◆ Your task
What you return should match every entry, character for character.

-------- Input material

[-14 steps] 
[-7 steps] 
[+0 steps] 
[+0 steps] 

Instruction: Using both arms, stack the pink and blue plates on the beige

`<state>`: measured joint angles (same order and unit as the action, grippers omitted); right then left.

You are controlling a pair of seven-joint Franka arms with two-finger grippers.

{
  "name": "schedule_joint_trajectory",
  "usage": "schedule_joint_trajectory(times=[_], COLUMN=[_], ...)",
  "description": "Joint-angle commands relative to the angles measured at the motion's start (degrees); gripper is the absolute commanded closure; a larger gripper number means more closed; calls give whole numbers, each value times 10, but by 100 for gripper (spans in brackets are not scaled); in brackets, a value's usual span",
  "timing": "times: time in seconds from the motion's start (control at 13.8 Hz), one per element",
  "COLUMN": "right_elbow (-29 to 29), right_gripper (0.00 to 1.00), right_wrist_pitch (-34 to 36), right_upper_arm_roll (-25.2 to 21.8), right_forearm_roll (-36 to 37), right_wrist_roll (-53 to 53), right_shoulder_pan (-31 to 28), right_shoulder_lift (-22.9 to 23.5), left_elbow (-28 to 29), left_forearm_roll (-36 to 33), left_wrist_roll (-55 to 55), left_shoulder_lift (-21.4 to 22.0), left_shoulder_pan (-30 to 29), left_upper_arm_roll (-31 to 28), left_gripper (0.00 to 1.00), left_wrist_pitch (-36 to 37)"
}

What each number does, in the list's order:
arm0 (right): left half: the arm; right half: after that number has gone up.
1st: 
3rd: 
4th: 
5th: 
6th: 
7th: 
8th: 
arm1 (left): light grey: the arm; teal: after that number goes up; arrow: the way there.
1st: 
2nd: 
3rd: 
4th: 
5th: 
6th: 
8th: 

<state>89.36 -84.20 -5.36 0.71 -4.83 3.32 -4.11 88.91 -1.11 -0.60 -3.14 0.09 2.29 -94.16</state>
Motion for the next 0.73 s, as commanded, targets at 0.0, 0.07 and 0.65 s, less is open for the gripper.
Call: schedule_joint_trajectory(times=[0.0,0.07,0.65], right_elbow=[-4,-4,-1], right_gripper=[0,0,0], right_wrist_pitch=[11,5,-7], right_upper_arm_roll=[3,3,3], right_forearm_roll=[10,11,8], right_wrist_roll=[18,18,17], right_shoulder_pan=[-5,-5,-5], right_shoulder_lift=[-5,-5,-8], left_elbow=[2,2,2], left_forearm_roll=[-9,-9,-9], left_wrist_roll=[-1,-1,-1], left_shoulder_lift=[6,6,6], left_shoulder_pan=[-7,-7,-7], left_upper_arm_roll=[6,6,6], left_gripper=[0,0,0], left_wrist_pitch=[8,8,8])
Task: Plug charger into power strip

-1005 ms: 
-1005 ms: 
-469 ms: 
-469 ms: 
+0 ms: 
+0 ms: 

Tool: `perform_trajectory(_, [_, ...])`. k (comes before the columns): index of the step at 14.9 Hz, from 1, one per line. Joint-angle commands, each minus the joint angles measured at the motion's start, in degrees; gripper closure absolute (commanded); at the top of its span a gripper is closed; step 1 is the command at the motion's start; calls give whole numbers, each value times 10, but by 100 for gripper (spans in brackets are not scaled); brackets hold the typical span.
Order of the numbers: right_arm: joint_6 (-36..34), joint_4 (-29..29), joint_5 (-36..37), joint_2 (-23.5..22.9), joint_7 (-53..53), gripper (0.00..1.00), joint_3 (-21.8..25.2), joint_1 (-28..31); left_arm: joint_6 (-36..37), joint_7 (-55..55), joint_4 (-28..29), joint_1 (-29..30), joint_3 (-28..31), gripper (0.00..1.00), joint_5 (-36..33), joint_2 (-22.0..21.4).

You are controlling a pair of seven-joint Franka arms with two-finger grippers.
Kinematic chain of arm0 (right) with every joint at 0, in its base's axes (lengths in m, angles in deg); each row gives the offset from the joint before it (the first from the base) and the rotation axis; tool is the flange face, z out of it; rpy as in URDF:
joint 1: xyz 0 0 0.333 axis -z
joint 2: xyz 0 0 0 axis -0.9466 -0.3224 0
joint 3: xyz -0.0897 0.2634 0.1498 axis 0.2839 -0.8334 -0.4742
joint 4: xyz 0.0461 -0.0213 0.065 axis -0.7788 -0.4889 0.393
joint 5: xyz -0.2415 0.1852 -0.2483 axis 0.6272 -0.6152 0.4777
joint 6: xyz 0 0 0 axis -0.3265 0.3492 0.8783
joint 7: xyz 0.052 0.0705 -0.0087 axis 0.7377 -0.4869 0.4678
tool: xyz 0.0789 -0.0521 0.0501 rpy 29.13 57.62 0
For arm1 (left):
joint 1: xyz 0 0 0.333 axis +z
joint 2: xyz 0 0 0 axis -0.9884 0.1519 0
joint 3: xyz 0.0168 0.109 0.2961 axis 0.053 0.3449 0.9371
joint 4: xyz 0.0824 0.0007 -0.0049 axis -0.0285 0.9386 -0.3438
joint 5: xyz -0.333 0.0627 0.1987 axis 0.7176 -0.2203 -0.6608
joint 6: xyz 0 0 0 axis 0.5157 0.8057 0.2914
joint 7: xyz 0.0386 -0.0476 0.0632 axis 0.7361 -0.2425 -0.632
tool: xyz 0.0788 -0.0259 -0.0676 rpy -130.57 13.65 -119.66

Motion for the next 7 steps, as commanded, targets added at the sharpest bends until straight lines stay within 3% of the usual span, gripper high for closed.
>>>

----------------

◆ Task result
[-14 steps] 
[-7 steps] 
[+0 steps] 
[+0 steps] 

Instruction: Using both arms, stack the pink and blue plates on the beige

`<state>`: measured joint angles (same order and unit as the action, grippers omitted); right then left.

You are controlling a pair of seven-joint Franka arms with two-finger grippers.

{
  "name": "schedule_joint_trajectory",
  "usage": "schedule_joint_trajectory(times=[_], COLUMN=[_], ...)",
  "description": "Joint-angle commands relative to the angles measured at the motion's start (degrees); gripper is the absolute commanded closure; a larger gripper number means more closed; calls give whole numbers, each value times 10, but by 100 for gripper (spans in brackets are not scaled); in brackets, a value's usual span",
  "timing": "times: time in seconds from the motion's start (control at 13.8 Hz), one per element",
  "COLUMN": "right_elbow (-29 to 29), right_gripper (0.00 to 1.00), right_wrist_pitch (-34 to 36), right_upper_arm_roll (-25.2 to 21.8), right_forearm_roll (-36 to 37), right_wrist_roll (-53 to 53), right_shoulder_pan (-31 to 28), right_shoulder_lift (-22.9 to 23.5), left_elbow (-28 to 29), left_forearm_roll (-36 to 33), left_wrist_roll (-55 to 55), left_shoulder_lift (-21.4 to 22.0), left_shoulder_pan (-30 to 29), left_upper_arm_roll (-31 to 28), left_gripper (0.00 to 1.00), left_wrist_pitch (-36 to 37)"
}

What each number does, in the list's order:
arm0 (right): left half: the arm; right half: after that number has gone up.
1st: 
3rd: 
4th: 
5th: 
6th: 
7th: 
8th: 
arm1 (left): light grey: the arm; teal: after that number goes up; arrow: the way there.
1st: 
2nd: 
3rd: 
4th: 
5th: 
6th: 
8th: 

<state>89.36 -84.20 -5.36 0.71 -4.83 3.32 -4.11 88.91 -1.11 -0.60 -3.14 0.09 2.29 -94.16</state>
Motion for the next 0.73 s, as commanded, targets at 0.0, 0.07 and 0.65 s, less is open for the gripper.
Call: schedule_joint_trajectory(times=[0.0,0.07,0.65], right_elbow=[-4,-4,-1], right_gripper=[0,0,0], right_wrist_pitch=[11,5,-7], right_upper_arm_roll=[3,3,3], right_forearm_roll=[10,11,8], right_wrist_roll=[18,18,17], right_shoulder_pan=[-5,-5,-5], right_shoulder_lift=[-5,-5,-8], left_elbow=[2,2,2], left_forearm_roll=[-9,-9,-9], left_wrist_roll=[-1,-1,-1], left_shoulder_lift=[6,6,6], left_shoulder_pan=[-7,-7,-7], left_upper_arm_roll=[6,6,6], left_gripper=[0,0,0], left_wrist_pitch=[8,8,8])
Task: Plug charger into power strip

-1005 ms: 
-1005 ms: 
-469 ms: 
-469 ms: 
+0 ms: 
+0 ms: 

Tool: `perform_trajectory(_, [_, ...])`. k (comes before the columns): index of the step at 14.9 Hz, from 1, one per line. Joint-angle commands, each minus the joint angles measured at the motion's start, in degrees; gripper closure absolute (commanded); at the top of its span a gripper is closed; step 1 is the command at the motion's start; calls give whole numbers, each value times 10, but by 100 for gripper (spans in brackets are not scaled); brackets hold the typical span.
Order of the numbers: right_arm: joint_6 (-36..34), joint_4 (-29..29), joint_5 (-36..37), joint_2 (-23.5..22.9), joint_7 (-53..53), gripper (0.00..1.00), joint_3 (-21.8..25.2), joint_1 (-28..31); left_arm: joint_6 (-36..37), joint_7 (-55..55), joint_4 (-28..29), joint_1 (-29..30), joint_3 (-28..31), gripper (0.00..1.00), joint_5 (-36..33), joint_2 (-22.0..21.4).

You are controlling a pair of seven-joint Franka arms with two-finger grippers.
Kinematic chain of arm0 (right) with every joint at 0, in its base's axes (lengths in m, angles in deg); each row gives the offset from the joint before it (the first from the base) and the rotation axis; tool is the flange face, z out of it; rpy as in URDF:
joint 1: xyz 0 0 0.333 axis -z
joint 2: xyz 0 0 0 axis -0.9466 -0.3224 0
joint 3: xyz -0.0897 0.2634 0.1498 axis 0.2839 -0.8334 -0.4742
joint 4: xyz 0.0461 -0.0213 0.065 axis -0.7788 -0.4889 0.393
joint 5: xyz -0.2415 0.1852 -0.2483 axis 0.6272 -0.6152 0.4777
joint 6: xyz 0 0 0 axis -0.3265 0.3492 0.8783
joint 7: xyz 0.052 0.0705 -0.0087 axis 0.7377 -0.4869 0.4678
tool: xyz 0.0789 -0.0521 0.0501 rpy 29.13 57.62 0
For arm1 (left):
joint 1: xyz 0 0 0.333 axis +z
joint 2: xyz 0 0 0 axis -0.9884 0.1519 0
joint 3: xyz 0.0168 0.109 0.2961 axis 0.053 0.3449 0.9371
joint 4: xyz 0.0824 0.0007 -0.0049 axis -0.0285 0.9386 -0.3438
joint 5: xyz -0.333 0.0627 0.1987 axis 0.7176 -0.2203 -0.6608
joint 6: xyz 0 0 0 axis 0.5157 0.8057 0.2914
joint 7: xyz 0.0386 -0.0476 0.0632 axis 0.7361 -0.2425 -0.632
tool: xyz 0.0788 -0.0259 -0.0676 rpy -130.57 13.65 -119.66

Motion for the next 7 steps, as commanded, targets added at the sharpest bends until straight lines stay within 3% of the usual span, gripper high for closed.
>>>

There is nothing more to this answer.